Classical Versus Jazz
Once you play the music, it's in the air.
It's gone. But when you record it,
it comes back to haunt you.
If you find a note tonight that sounds good,
play the same damn note every night.
What is it that attracts music lovers to jazz (improvised music)? Is it the loose structure, or the beat or the notes and melodies we have never heard before and will never hear again, unless the performance has been recorded; or is it the musician's uncanny ability to spontaneously translate feelings that inform the notes into the language of music? Perhaps it is his audacity and courage—daring to play without a script; to make it up as he goes along.
We know at the turn of the 20th century, in New Orleans, musicians, rather suddenly, developed a liking for improvising. Why did playing it safe or reading from the page fall out of favour, resulting in the advent of an entirely new genre—jazz (and blues) —which represented an entirely new way of thinking about music?

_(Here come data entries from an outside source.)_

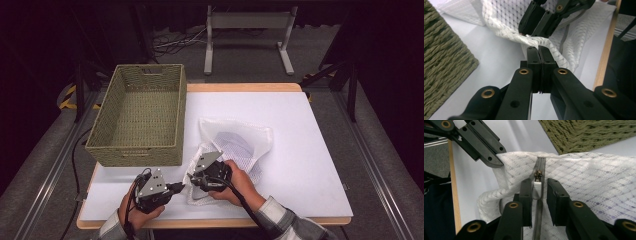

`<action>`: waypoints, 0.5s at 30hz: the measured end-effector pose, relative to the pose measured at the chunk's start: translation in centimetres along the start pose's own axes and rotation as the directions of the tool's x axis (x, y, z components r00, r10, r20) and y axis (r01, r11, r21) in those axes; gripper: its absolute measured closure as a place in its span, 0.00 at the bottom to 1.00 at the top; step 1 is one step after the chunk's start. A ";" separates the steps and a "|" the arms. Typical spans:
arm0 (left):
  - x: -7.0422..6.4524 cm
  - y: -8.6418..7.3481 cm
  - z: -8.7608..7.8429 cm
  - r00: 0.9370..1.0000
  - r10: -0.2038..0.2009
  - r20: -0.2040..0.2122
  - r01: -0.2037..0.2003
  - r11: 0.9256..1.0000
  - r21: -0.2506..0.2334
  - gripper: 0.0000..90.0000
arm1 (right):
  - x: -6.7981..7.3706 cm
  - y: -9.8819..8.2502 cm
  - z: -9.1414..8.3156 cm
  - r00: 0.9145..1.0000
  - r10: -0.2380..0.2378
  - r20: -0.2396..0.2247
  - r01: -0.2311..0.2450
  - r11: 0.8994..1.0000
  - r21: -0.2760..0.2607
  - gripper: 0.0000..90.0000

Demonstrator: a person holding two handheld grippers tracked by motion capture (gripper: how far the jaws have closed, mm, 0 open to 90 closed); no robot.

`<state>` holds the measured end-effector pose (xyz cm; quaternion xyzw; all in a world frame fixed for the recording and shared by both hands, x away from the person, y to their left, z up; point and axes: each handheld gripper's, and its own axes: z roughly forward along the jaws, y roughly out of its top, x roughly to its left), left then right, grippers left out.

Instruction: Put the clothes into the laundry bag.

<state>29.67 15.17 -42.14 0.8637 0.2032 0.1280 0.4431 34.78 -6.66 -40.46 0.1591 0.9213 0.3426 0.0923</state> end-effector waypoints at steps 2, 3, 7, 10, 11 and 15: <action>0.0 0.0 -0.1 1.000 0.002 0.002 -0.002 1.000 -0.002 0.99 | 0.1 0.0 0.2 1.000 -0.001 -0.004 0.001 1.000 -0.002 0.90; 0.0 -0.1 -0.1 1.000 -0.002 0.006 0.002 1.000 -0.001 0.99 | 0.2 0.0 0.2 1.000 -0.010 -0.007 0.010 1.000 -0.002 0.90; 0.0 -0.2 -0.2 1.000 -0.002 0.009 0.002 1.000 0.002 0.99 | 0.5 0.0 0.4 1.000 -0.022 -0.001 0.022 1.000 0.001 0.90; 0.2 -0.3 -0.3 1.000 -0.002 0.010 0.002 1.000 0.003 0.99 | 0.6 -0.1 0.3 0.999 -0.032 0.004 0.032 0.999 0.000 0.90; 0.3 -0.3 -0.3 1.000 -0.009 0.012 0.009 1.000 0.004 0.97 | 0.6 -0.1 0.3 0.999 -0.036 0.007 0.036 0.999 0.003 0.90; 0.8 -0.4 0.3 0.999 -0.054 0.006 0.054 0.998 0.023 0.78 | 0.8 -0.1 0.1 0.998 -0.053 0.019 0.053 0.999 -0.001 0.91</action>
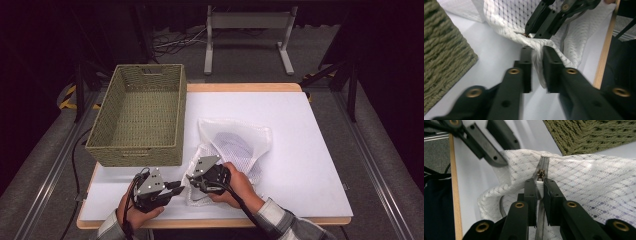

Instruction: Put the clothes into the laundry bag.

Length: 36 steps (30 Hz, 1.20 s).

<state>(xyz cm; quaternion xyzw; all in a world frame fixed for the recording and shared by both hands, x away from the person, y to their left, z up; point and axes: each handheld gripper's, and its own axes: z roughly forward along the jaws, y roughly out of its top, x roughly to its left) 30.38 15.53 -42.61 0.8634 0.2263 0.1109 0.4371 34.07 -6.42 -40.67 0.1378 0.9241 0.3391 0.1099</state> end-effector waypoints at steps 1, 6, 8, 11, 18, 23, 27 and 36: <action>0.1 0.1 0.2 1.000 -0.005 -0.003 0.005 1.000 0.008 0.73 | 0.1 0.0 0.0 1.000 -0.004 0.000 0.004 1.000 0.001 0.91; 0.9 0.3 1.5 0.998 -0.061 0.019 0.060 0.997 0.056 0.61 | 0.5 0.1 -0.1 1.000 -0.022 0.013 0.022 1.000 0.005 0.91; 1.3 0.4 1.9 0.996 -0.089 0.024 0.087 0.994 0.071 0.59 | 0.5 0.1 -0.1 0.999 -0.027 0.018 0.026 1.000 0.006 0.91; 1.7 0.5 2.0 0.993 -0.102 0.056 0.099 0.993 0.058 0.73 | 0.7 0.1 -0.2 0.999 -0.038 0.034 0.038 0.999 0.010 0.91; 1.5 0.7 1.6 0.994 -0.095 0.052 0.093 0.995 0.037 0.98 | 0.7 0.0 -0.3 0.998 -0.042 0.051 0.042 0.999 0.004 0.91; 1.5 0.7 1.2 0.995 -0.095 0.021 0.096 0.995 -0.009 0.99 | 0.8 0.0 -0.3 0.997 -0.047 0.069 0.048 0.999 -0.003 0.91; 1.4 0.6 1.1 0.995 -0.096 0.011 0.096 0.995 -0.016 0.99 | 0.9 0.0 -0.4 0.996 -0.056 0.075 0.056 0.998 -0.001 0.91; 1.5 0.7 0.8 0.996 -0.090 -0.015 0.089 0.995 -0.038 0.99 | 1.0 -0.2 -0.5 0.995 -0.061 0.074 0.061 0.998 0.010 0.91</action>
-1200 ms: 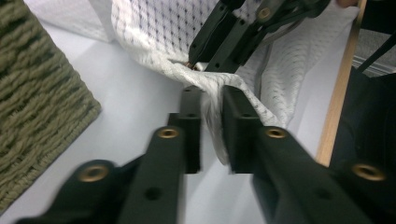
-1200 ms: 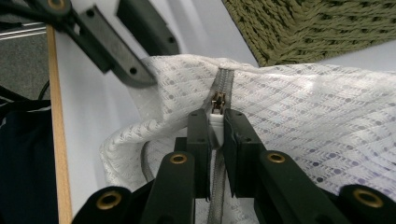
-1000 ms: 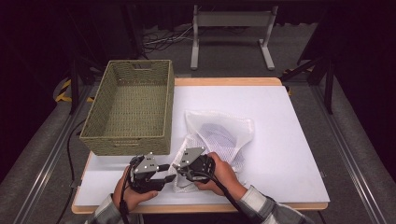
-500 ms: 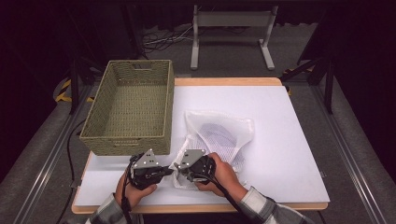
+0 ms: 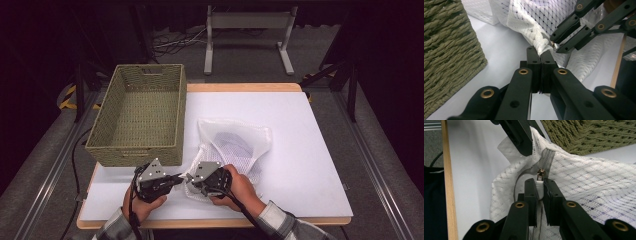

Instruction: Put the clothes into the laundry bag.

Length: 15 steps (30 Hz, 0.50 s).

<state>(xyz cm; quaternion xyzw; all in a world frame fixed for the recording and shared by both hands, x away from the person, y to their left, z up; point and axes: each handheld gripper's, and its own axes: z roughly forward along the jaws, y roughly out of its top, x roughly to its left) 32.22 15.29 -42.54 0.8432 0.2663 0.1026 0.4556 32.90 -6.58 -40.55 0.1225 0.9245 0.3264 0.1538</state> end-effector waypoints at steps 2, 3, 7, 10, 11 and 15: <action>0.0 0.0 0.0 1.000 0.003 -0.007 -0.003 1.000 0.001 0.99 | 0.0 -0.1 0.0 1.000 -0.002 -0.003 0.002 1.000 0.005 0.91; 0.0 0.0 0.0 1.000 0.003 -0.010 -0.003 1.000 0.002 0.99 | 0.0 -0.1 0.0 1.000 0.003 0.002 -0.003 1.000 0.004 0.91; -0.1 0.0 0.0 1.000 0.000 -0.018 0.000 1.000 -0.003 0.99 | 0.0 -0.1 -0.3 1.000 -0.004 0.003 0.004 1.000 0.007 0.91; -0.1 0.1 0.0 0.999 0.009 -0.044 -0.009 1.000 0.004 0.99 | 0.1 0.0 -0.2 1.000 -0.013 0.016 0.013 1.000 0.015 0.91; -0.1 0.0 0.0 0.999 0.007 -0.052 -0.007 1.000 0.006 0.99 | 0.1 0.0 -0.2 1.000 -0.013 0.019 0.013 1.000 0.015 0.91; -0.1 0.0 0.0 0.998 0.010 -0.066 -0.009 1.000 0.011 0.99 | 0.1 0.0 -0.2 1.000 -0.008 0.014 0.008 1.000 0.010 0.91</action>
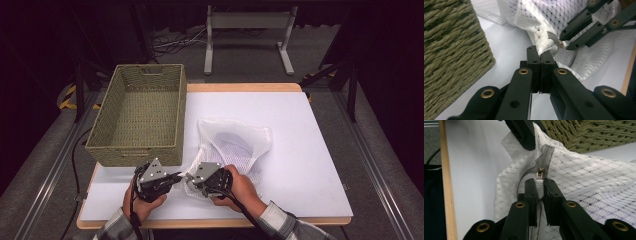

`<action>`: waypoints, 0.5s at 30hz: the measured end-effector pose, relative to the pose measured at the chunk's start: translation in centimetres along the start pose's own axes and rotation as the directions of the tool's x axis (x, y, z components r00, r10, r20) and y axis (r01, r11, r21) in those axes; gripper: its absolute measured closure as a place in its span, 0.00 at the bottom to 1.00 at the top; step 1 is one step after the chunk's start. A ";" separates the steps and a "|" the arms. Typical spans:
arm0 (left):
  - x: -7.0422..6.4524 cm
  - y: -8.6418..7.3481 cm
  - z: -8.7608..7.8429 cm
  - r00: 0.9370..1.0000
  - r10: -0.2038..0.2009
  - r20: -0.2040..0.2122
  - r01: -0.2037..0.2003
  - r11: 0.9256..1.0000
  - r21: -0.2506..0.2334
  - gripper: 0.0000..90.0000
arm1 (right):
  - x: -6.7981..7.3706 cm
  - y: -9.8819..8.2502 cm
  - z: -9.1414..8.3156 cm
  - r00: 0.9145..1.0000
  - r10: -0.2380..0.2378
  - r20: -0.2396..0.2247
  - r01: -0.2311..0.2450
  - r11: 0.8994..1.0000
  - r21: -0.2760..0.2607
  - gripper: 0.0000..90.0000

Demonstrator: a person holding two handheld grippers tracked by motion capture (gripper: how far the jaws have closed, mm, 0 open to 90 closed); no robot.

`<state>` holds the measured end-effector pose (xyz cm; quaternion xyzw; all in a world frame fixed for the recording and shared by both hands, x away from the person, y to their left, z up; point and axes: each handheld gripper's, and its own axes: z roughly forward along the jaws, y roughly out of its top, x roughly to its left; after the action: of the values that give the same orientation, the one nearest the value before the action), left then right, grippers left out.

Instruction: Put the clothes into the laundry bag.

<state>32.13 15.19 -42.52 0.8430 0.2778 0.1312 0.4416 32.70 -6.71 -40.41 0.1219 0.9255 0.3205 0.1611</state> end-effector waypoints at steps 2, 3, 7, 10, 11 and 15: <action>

So exciting and unexpected were the compliance and respect accorded to improvisation that The Standards, from 1920-1950, most of them written for musicals, were taken over by jazz where they have arguably received their most memorable and lasting treatment. More recently much has been written about the influence of rock on jazz (and not the other way around), resulting in the birth of fusion. But rock music, especially in its heady early years, was directly influenced by jazz, incorporating the equivalent of the jazz solo into its template. In the hands of its most gifted proponents (Hendrix, Zappa, Beck, Page, Santana), the high-octane solo became the focal point of every rock concert.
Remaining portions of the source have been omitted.